• _PROBLEM_
Copy the data that follows, exactly and completely.

• _DATASET CONTENT_
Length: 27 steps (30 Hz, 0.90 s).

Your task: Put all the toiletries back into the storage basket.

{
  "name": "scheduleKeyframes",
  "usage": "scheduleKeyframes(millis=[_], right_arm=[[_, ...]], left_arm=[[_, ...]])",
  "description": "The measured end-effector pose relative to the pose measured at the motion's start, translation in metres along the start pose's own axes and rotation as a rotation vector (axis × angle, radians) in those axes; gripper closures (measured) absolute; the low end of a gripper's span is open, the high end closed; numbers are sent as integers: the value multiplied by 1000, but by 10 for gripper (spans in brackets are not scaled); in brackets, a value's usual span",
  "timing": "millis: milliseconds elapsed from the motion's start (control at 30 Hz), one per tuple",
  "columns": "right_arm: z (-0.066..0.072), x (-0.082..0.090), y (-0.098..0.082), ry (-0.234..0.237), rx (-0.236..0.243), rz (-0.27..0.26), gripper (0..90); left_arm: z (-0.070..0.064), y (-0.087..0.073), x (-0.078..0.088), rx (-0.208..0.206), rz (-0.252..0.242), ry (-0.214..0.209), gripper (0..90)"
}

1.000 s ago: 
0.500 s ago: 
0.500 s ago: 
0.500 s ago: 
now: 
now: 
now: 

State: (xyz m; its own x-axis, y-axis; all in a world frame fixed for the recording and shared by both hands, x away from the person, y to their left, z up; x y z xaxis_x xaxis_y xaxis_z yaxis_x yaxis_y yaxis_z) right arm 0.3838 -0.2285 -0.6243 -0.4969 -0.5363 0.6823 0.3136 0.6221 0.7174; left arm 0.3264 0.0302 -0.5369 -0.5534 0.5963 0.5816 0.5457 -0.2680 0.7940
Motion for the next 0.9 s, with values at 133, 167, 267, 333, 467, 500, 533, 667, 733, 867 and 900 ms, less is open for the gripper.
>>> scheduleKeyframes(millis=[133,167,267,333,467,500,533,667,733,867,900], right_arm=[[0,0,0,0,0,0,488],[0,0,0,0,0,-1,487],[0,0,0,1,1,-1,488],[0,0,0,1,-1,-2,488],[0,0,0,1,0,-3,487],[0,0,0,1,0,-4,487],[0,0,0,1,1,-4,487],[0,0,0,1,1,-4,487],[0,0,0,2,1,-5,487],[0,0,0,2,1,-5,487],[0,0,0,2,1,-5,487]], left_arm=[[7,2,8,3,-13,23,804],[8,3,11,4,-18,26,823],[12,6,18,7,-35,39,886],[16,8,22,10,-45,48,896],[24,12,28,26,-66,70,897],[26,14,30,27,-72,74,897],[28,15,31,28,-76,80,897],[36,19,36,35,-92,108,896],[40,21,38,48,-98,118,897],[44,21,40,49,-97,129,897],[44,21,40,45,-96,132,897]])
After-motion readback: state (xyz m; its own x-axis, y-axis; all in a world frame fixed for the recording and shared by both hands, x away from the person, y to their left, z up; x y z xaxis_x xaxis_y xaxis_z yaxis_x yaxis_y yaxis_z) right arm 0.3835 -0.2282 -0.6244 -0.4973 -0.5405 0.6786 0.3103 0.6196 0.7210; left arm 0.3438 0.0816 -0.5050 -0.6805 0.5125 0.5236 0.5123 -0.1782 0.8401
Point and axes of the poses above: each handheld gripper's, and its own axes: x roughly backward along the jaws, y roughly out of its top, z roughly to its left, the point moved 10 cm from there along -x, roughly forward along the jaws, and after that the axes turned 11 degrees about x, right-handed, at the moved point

• _RESPONSE TO THE TASK_
Length: 27 steps (30 Hz, 0.90 s).

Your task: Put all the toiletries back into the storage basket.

{
  "name": "scheduleKeyframes",
  "usage": "scheduleKeyframes(millis=[_], right_arm=[[_, ...]], left_arm=[[_, ...]])",
  "description": "The measured end-effector pose relative to the pose measured at the motion's start, translation in metres along the start pose's own axes and rotation as a rotation vector (axis × angle, radians) in those axes; gripper closures (measured) absolute; the low end of a gripper's span is open, the high end closed; numbers are sent as integers: the value multiplied by 1000, but by 10 for gripper (spans in brackets are not scaled); in brackets, a value's usual span",
  "timing": "millis: milliseconds elapsed from the motion's start (control at 30 Hz), one per tuple",
  "columns": "right_arm: z (-0.066..0.072), x (-0.082..0.090), y (-0.098..0.082), ry (-0.234..0.237), rx (-0.236..0.243), rz (-0.27..0.26), gripper (0..90); left_arm: z (-0.070..0.064), y (-0.087..0.073), x (-0.078..0.088), rx (-0.208..0.206), rz (-0.252..0.242), ry (-0.214..0.209), gripper (0..90)"
}

1.000 s ago: 
0.500 s ago: 
0.500 s ago: 
0.500 s ago: 
now: 
now: 
now: 

State: (xyz m; its own x-axis, y-axis; all in a world frame fixed for the recording and shared by both hands, x away from the person, y to their left, z up; x y z xaxis_x xaxis_y xaxis_z yaxis_x yaxis_y yaxis_z) right arm 0.3838 -0.2285 -0.6243 -0.4969 -0.5363 0.6823 0.3136 0.6221 0.7174; left arm 0.3264 0.0302 -0.5369 -0.5534 0.5963 0.5816 0.5457 -0.2680 0.7940
Motion for the next 0.9 s, with values at 133, 167, 267, 333, 467, 500, 533, 667, 733, 867 and 900 ms, less is open for the gripper.
>>> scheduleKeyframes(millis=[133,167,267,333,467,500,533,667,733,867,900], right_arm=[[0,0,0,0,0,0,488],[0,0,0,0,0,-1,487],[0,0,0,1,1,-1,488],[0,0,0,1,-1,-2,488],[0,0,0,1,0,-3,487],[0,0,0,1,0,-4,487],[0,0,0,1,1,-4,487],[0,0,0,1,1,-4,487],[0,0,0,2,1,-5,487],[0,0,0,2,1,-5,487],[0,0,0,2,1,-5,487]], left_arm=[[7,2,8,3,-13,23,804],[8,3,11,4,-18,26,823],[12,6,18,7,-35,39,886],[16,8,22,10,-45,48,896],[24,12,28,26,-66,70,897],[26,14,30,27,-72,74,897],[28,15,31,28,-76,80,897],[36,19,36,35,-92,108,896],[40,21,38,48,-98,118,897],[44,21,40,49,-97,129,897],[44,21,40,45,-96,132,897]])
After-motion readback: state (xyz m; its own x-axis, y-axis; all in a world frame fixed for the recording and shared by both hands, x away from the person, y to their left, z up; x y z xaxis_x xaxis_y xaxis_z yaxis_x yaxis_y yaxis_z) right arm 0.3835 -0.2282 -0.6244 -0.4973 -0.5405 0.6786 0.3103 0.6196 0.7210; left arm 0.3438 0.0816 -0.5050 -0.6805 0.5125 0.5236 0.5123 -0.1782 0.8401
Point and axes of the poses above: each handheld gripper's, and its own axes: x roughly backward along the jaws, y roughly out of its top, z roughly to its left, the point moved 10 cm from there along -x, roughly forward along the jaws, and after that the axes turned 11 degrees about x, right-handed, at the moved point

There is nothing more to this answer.